Both methods are simple TSP problem-specific local lookup methods. The 2-opt method was proposed in 1958 by Croes. This method consists of selecting two arcs of the complete graph, eliminating them and evaluating the other reconnection position of the graph that allows obtaining a lower cost. An example of this process can be seen in the following image: Figure 1. Example 2-opt method.​

The red arcs are the ones that are studied here, first they are eliminated and a selection is made between the existing one and the new one (according to which one represents the best connection).

The 3-opt method is an extension of the previous one, but in this case 3 arcs are eliminated and the connections that do not generate sub-cycles are evaluated. Again in the following figure you can see an example. Figura 2. Ejemplo aplicación método 3-opt.

In this case we can see that by applying a 3-opt change we are able to find a better solution from the same starting point as with the 2-opt change.

As a general rule, the 3-opt method is slower, its complexity is O(n^3), than the 2-opt method, but it usually generates better solutions.

### 2.- Simulated annealing​

In this case, simulated annealing is a metaheuristic technique to approximate the global maximum or minimum of a function. In this case we use simulated annealing combined with the 2-opt and 3-opt techniques.

Simulated annealing is inspired by the annealing process in metallurgy and consists of establishing a temperature, which is reduced as the iterations of the method pass. This temperature is used to regulate the acceptance of changes in the problem that do not imply a better solution, in such a way that the higher the temperature, the greater the probability of accepting a “worse” solution.

This process allows a better exploration of the solution space and therefore a better solution can be found.

In our case, if when evaluating a configuration with the 2-opt or 3-opt we obtain a value solution compared to the initial one, in the normal methods we would only accept them if , c0>c1, but in the simulated annealing changes are introduced in this process:

• First you get a random number between 0 and 1.
• If the temperature is greater than that number and the change is accepted.
• Otherwise, the iterations continue.

### 3.- Comparison​

To carry out the comparison of these methods we have generated 10 examples for problems of 10, 25, 50, 100, 150 and 200. The results presented are therefore the means for each problem size.

In addition, in this case we also included the DFJ formulation presented in the previous article to compare its results. In the case of the integer models, the SCIP solver has been used since it has recently released its use.

Therefore, the models to compare are:

• Whole model DFJ (DFJ).
• Genetic algorithm (GA).
• Ant colony (ACO).
• 2-opt (2OPT).
• 3-opt (3OPT).
• 2-opt simulated annealing (SA2OPT).
• 3-opt simulated annealing (SA3OPT).

In the first table you can see the deviation for each method compared to the best (DFJ), while in the second you can see the average time, in seconds, necessary to reach said solutions for each one of the methods. It is worth noting that for instances with 200 nodes, the exact method (DFJ) has not been able to obtain a solution, so the comparison is made with 9 instances. Table 1. Comparison method.​

It is possible to verify some methods are very close to obtaining the local optimum even in large instance sizes. As in the previous blog, the results of the genetic algorithm are very good, while in this case the ACO has suffered worse results by limiting the execution time to obtain solutions.
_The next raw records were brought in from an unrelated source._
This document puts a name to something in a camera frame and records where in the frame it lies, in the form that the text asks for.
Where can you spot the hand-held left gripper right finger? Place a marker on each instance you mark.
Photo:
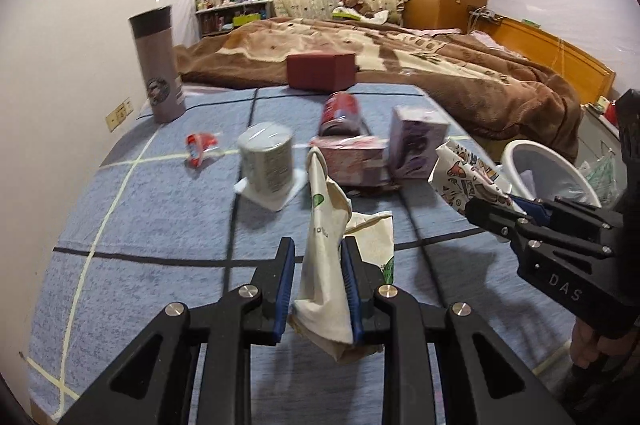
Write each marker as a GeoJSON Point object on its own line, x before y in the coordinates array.
{"type": "Point", "coordinates": [352, 295]}

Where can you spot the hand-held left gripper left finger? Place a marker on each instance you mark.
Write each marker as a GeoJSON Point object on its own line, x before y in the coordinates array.
{"type": "Point", "coordinates": [284, 290]}

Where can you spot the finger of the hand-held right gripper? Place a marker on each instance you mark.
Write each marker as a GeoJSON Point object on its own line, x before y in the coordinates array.
{"type": "Point", "coordinates": [530, 206]}
{"type": "Point", "coordinates": [495, 220]}

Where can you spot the cream cloth bag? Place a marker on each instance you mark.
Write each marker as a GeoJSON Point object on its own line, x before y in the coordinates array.
{"type": "Point", "coordinates": [322, 265]}

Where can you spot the white rimmed grey trash bin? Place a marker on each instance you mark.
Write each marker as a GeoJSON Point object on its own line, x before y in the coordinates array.
{"type": "Point", "coordinates": [515, 155]}

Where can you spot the patterned paper bag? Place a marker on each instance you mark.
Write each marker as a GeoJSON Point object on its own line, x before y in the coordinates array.
{"type": "Point", "coordinates": [465, 175]}

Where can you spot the purple and white carton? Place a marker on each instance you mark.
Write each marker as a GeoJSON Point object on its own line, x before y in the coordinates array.
{"type": "Point", "coordinates": [415, 142]}

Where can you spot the white and red carton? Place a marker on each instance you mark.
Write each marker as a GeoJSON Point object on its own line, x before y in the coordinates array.
{"type": "Point", "coordinates": [350, 160]}

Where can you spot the red and white wrapper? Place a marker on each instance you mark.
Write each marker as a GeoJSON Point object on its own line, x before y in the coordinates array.
{"type": "Point", "coordinates": [197, 147]}

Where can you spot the red drink can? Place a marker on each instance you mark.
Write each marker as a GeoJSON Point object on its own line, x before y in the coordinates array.
{"type": "Point", "coordinates": [342, 112]}

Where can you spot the person's right hand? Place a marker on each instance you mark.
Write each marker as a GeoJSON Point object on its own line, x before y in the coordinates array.
{"type": "Point", "coordinates": [587, 345]}

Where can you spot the light blue bin liner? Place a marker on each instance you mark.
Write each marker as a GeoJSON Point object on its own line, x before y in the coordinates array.
{"type": "Point", "coordinates": [550, 175]}

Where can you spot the white and green plastic bag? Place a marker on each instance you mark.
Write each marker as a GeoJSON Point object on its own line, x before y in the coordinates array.
{"type": "Point", "coordinates": [602, 175]}

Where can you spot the grey bedside cabinet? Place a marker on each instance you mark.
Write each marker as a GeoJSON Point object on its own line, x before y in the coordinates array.
{"type": "Point", "coordinates": [597, 130]}

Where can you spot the blue checked tablecloth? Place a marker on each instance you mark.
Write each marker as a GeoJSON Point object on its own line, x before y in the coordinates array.
{"type": "Point", "coordinates": [175, 230]}

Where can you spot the red jar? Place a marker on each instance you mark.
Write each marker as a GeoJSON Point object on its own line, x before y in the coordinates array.
{"type": "Point", "coordinates": [610, 110]}

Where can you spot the brown patterned blanket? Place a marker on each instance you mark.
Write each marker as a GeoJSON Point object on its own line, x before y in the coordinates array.
{"type": "Point", "coordinates": [450, 75]}

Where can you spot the wooden bed headboard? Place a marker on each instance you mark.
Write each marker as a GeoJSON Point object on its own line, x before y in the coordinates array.
{"type": "Point", "coordinates": [550, 50]}

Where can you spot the pink cloth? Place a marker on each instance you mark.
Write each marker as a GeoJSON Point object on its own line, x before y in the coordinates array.
{"type": "Point", "coordinates": [479, 36]}

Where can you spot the white power strip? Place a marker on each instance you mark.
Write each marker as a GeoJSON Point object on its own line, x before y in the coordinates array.
{"type": "Point", "coordinates": [482, 13]}

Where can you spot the dark red box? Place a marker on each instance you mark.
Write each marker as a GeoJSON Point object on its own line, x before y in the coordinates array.
{"type": "Point", "coordinates": [320, 70]}

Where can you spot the grey thermos tumbler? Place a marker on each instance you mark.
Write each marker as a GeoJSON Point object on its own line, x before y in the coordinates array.
{"type": "Point", "coordinates": [160, 65]}

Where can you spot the brown teddy bear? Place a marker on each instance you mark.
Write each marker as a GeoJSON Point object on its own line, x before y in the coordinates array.
{"type": "Point", "coordinates": [356, 2]}

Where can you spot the cluttered white shelf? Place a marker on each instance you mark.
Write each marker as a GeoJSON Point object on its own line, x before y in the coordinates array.
{"type": "Point", "coordinates": [232, 17]}

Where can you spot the beige wall socket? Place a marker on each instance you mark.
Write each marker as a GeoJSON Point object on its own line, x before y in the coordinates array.
{"type": "Point", "coordinates": [119, 116]}
The new methods present different qualities of results, while the 2OPT is the worst of all, which was expected, given its deterministic nature and its limitation when making changes. The 3OPT presents better results and close to those of the genetic algorithm.

Finally, the version of these two methods with simulated annealing is considerably improved and in the case of SA3OPT the best results of any method are obtained. Table 2. Comparison method.​

As shown in the time table, many of the heuristic and metaheuristic methods are capable of finding solutions in less time, with the exception of ACO and SA3OPT. In the first case , it is due to the high computational complexity of some of the necessary calculations of the metaheuristic, while, in the case of the SA3OPT, given the high number of possible combinations and the simulated annealing process, its execution time be so high

Given the results and the average execution times, it is possible that in certain circumstances it is of great interest to use one of the heuristic or metaheuristic techniques.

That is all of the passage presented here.